Background This study investigated neutrophil activation and neutrophil-derived extracellular traps formation in coronary artery ectasia. Methods We enrolled 90 patients who underwent coronary angiography, and included 30 patients with coronary artery ectasia (CAE), 30 patients with obstructive coronary artery disease (CAD) and 30 patients with normal coronary arteries (CON). Intra-neutrophil mean myeloperoxidase index (MPXI) was determined using an automated blood cell counter (ADVIA2120 Hematology System).

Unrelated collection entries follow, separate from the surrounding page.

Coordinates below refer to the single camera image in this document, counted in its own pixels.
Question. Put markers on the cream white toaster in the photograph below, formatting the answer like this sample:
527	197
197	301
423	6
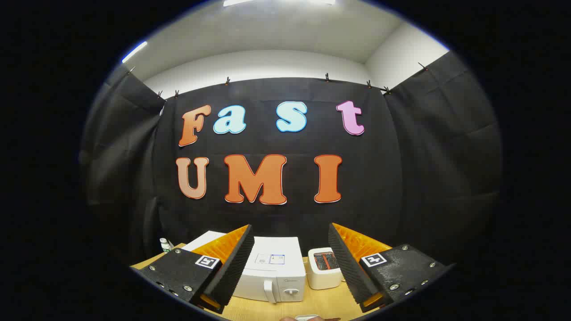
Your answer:
322	278

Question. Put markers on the black backdrop cloth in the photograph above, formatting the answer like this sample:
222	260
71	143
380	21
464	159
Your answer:
392	178

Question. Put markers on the white bottle with green label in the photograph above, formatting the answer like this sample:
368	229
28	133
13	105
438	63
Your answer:
165	246

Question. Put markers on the small white ribbed dish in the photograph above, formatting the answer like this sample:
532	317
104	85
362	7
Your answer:
307	318

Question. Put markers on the row of black cloth clips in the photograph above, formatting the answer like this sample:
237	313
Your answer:
227	81

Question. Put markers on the white microwave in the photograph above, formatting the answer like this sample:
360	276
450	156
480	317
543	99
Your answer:
276	278

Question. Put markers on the ceiling light strip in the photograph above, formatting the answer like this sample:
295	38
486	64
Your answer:
276	1
134	52

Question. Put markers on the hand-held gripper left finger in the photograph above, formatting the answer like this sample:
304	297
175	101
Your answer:
232	272

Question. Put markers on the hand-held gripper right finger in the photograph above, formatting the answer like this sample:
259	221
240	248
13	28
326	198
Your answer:
350	272

Serum concentrations of plasma adhesion molecules, cytokines, and neutrophil-derived extracellular traps were quantified. Results The intra-neutrophil mean myeloperoxidase index was reduced in CAE patients compared to CAD and CON patients (1.02 ± 3.01, 3.22 ± 3.03, 3.52 ± 4.25, respectively; CAE vs CAD, p = 0.016 and CAE vs CON, p = 0.007). Multiple logistic regression analysis showed that MPXI and dsDNA were independent factors that predicted the presence of CAE. CAE patients had higher levels of plasma adhesion molecules (P-selectin glycoprotein ligand-1, E-selectin, L-selectin) and interleukin 1 beta levels. Neutrophil extracellular trap concentrations were significantly higher in the CAE group compared to CAD and CON patients (284.31(258.33–449.91) ng/mL, 225.12(203.34–257.13) ng/mL, and 247.37(231.04–273.01) ng/mL, respectively; CAE vs CAD, p = 0.000 and CAE vs CON, p = 0.001). Conclusions Peripheral neutrophils from CAE patients were activated and neutrophil extracellular traps were elevated in the plasma. IL-1β and soluble adhesion molecules may be the causal factors for neutrophil activation.